Aquela organização internacional dirigiu esta terça-feira a proposta, por carta, ao primeiro-ministro, António Costa. Com a missiva seguia uma lista de “dez princípios de direitos humanos para Portugal responder à covid-19”.

O documento preconiza uma resposta centrada nos direitos humanos, limitando as medidas que os restringem e abordando a vulnerabilidade à violação de direitos de grupos específicos. Para lá da idade e das doenças que cada um possa ter, o vírus e as restrições para o conter poderão prejudicar mais “comunidades que já experienciam abusos de direitos humanos de forma desproporcional”.

O primeiro grupo é o das pessoas em situação de pobreza para as quais “são necessárias medidas extraordinárias”, atendendo a factores como “racismo, isolamento e preocupações de longo prazo relativas ao direito à habitação, acesso a cuidados médicos, água potável, saneamento, electricidade e outros serviços essenciais”. Caberá aqui o sub-grupo de pessoas que vivem em condições precárias e em situação de sem abrigo.

Segue-se o grupo formado por vítimas de violência domésticacrianças, adultos e idosos, de qualquer género, classe e orientação sexual. Está provado que a distância social e o confinamento podem aumentar o risco de violência. Esse risco “é particularmente agravado à medida que os trabalhadores são abrangidos pelas práticas de layoff e regressam a casa durante este período de tanta ansiedade”.

O terceiro grupo é o das mulheres, não só por serem mais afectadas pela pobreza e pela violência, mas também por assumirem de forma desproporcional o trabalho não pago associado à casa e à família. “Em média, as mulheres continuam a receber menos do que os homens e, durante esta crise, algumas serão obrigadas a abandonar os seus empregos para assumirem responsabilidades enquanto cuidadoras.”

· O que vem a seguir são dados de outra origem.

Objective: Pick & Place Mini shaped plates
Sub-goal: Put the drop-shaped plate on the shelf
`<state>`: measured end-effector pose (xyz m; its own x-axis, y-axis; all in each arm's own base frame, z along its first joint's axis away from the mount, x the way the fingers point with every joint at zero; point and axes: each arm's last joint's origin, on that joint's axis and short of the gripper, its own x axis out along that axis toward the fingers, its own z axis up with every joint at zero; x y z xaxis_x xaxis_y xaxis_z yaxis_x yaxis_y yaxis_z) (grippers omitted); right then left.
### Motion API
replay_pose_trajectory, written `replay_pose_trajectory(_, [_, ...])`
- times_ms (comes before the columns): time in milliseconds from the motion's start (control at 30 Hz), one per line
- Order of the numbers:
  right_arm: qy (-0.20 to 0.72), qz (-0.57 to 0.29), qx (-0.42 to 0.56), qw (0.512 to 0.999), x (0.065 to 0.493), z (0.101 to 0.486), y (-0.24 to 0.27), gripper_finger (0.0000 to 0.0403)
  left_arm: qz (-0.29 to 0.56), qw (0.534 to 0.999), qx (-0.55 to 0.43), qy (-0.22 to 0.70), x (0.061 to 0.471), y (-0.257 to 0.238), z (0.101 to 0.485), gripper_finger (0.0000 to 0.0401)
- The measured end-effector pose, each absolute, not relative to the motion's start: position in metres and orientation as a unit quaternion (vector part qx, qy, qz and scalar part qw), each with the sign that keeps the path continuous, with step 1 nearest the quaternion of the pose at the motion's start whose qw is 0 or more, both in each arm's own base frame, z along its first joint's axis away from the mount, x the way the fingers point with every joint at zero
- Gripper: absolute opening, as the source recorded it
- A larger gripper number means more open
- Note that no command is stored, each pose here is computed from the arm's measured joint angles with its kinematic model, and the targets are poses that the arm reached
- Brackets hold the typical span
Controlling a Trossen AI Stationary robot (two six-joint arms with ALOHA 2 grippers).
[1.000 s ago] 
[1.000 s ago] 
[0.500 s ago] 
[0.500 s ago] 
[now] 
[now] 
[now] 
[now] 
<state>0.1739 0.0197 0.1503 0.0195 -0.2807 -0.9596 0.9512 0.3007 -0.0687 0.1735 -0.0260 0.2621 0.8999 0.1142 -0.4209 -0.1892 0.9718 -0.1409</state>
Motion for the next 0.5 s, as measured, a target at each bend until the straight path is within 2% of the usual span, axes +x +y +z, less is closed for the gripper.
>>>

Há também o grupo dos precários. “A ampla redução e o encerramento das actividades de pequenas empresas têm um impacto desproporcional nos trabalhadores precários, incluindo trabalhadores pagos à hora, trabalhadores com baixos salários, trabalhadores em situação irregular em Portugal e nos trabalhadores por conta própria, a quem uma redução significativa ou perda total do ordenado pode ter um impacto devastador na capacidade de satisfazer as necessidades mais básicas, incluindo renda, bens e alimentação.”

Merecem ainda especial menção as pessoas com diversidade funcional, já que “poderão ter uma propensão acrescida para contrair o vírus e, por sua vez, sofrerem um impacto ainda mais significativo das medidas restritivas que foram introduzidas”. “Todas as soluções e medidas deverão considerar a capacidade de acesso de todas as pessoas”, refere o documento remetido para as redacções pela Amnistia Internacional.

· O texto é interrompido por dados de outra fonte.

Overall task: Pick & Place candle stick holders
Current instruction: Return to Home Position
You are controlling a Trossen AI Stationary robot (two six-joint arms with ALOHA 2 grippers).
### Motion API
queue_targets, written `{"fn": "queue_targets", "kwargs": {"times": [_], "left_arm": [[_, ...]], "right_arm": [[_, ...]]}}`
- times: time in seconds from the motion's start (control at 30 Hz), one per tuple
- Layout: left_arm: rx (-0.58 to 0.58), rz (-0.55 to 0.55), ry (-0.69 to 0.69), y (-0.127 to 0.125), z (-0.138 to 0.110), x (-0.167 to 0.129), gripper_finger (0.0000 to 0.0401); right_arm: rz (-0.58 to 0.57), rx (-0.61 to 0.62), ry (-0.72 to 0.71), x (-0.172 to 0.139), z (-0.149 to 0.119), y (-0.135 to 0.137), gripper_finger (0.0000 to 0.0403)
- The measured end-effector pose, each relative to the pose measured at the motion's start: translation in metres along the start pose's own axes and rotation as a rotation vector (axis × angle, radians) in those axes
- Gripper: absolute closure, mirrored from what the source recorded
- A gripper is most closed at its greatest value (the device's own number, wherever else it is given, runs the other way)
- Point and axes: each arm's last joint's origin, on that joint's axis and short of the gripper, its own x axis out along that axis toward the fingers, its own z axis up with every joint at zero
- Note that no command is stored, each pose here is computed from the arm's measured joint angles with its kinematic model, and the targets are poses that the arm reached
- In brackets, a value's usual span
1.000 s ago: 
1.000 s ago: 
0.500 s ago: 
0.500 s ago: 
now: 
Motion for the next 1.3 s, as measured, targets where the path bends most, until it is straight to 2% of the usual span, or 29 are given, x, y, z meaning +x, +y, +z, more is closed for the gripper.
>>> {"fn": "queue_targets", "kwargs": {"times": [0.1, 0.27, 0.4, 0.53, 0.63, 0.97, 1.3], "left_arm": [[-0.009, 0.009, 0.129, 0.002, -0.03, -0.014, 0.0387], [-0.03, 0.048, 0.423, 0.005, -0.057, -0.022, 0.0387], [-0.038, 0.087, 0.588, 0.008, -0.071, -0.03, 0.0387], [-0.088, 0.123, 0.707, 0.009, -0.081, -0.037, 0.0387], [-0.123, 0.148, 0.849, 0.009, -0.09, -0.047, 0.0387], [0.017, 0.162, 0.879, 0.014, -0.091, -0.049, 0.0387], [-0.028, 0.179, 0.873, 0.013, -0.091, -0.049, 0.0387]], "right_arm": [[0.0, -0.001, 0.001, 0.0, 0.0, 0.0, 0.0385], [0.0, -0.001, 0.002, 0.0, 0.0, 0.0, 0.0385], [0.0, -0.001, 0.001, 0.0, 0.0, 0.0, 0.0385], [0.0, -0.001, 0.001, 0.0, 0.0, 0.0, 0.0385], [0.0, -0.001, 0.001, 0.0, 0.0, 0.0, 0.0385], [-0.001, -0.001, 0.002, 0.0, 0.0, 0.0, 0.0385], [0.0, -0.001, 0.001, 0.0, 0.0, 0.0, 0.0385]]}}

Visto que o impacto do vírus e das medidas de contenção difere conforme o género, a etnia, a diversidade funcional, o estatuto de residente no território nacional e a condição económica, o comité adoptaria “uma abordagem interseccional e de género, identificando estatísticas e informações relevantes”. Formado por académicos e por representantes dos grupos vulneráveis, faria avaliações contínuas, publicando relatórios regulares sobre o impacto das decisões em matérias de direitos humanos”, mas também produziria recomendações para o Governo.

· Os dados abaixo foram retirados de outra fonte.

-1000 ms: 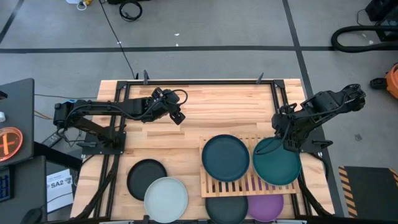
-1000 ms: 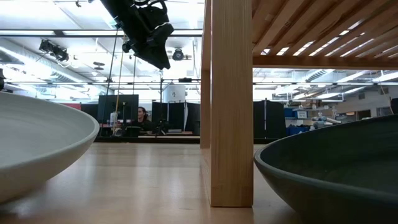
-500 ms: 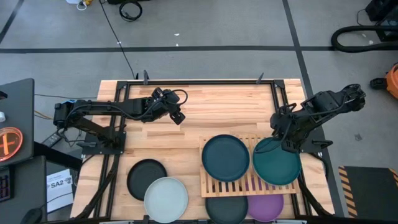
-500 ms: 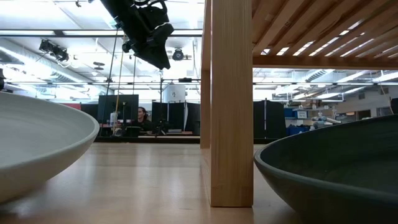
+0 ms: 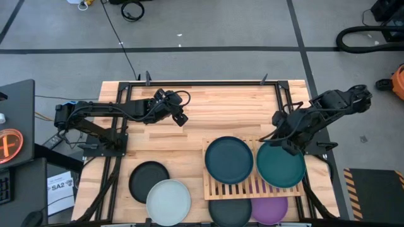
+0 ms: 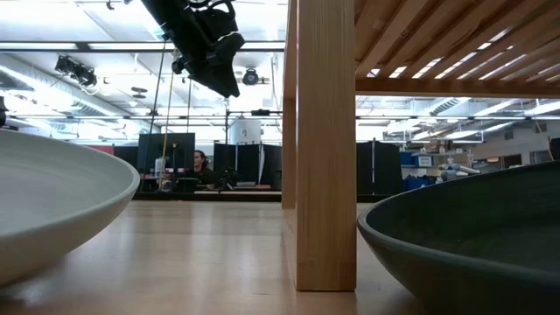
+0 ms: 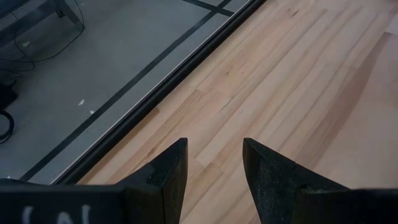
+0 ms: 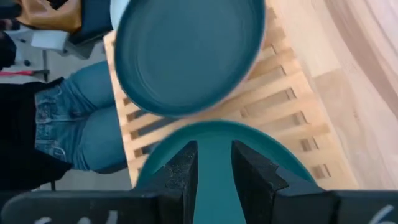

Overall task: Place and stack plates onto a shelf
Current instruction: Stack the off white plate on top of the dark green plate

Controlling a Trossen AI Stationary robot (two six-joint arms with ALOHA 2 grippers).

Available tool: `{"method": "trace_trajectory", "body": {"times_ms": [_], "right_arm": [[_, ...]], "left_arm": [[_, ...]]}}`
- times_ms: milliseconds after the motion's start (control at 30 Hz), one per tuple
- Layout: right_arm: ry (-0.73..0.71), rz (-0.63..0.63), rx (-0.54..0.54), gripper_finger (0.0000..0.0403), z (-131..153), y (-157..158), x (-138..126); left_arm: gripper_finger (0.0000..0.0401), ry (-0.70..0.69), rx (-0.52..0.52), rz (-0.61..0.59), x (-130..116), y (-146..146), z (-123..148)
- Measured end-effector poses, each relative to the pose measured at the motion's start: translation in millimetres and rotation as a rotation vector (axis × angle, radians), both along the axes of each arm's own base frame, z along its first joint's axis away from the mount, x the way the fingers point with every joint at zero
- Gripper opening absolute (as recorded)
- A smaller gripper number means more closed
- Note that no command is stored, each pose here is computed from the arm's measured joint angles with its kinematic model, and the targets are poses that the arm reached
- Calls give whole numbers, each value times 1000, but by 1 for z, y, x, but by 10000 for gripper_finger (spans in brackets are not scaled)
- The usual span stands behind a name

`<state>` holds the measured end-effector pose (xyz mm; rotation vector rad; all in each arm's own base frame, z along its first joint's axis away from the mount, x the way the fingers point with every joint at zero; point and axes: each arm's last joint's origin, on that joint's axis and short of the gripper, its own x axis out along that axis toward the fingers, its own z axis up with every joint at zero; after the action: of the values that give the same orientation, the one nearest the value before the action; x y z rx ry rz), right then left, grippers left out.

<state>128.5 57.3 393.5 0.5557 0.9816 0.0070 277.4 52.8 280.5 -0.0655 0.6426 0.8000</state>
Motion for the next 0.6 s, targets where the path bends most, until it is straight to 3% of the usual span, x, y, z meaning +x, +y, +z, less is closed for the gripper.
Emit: {"method": "trace_trajectory", "body": {"times_ms": [200,367,600], "right_arm": [[-10,27,-26,103,-2,5,11],[-60,62,-155,103,-5,7,23],[-240,156,-279,103,0,16,46]], "left_arm": [[160,2,-10,-18,0,0,0],[160,11,-97,-167,1,-5,0],[160,5,-276,-407,0,-30,1]]}}
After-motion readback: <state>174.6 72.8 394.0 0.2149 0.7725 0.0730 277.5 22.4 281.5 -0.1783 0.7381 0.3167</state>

 “Seria um comité nacional que pudesse monitorizar as duas crises que estamos a viver, a crise da saúde e a crise económica e social”, explica Pedro Neto, director-executivo da AI. “De acordo com o princípio da subsidiariedade, há resposta de proximidade que implicam uma colaboração entre o Ministério do Trabalho, da Solidariedade e da Segurança Social e as instituições particulares de solidariedade e os municípios”, lembra. "Claro que a participação do Governo central tem de ser de reforço de meios, mas também é preciso que quem está no terreno tenha esta perspectiva de direitos humanos. Algum deste trabalho está a ser feito, o que queremos é ver reforçada esta atenção especial aos grupos mais vulneráveis.”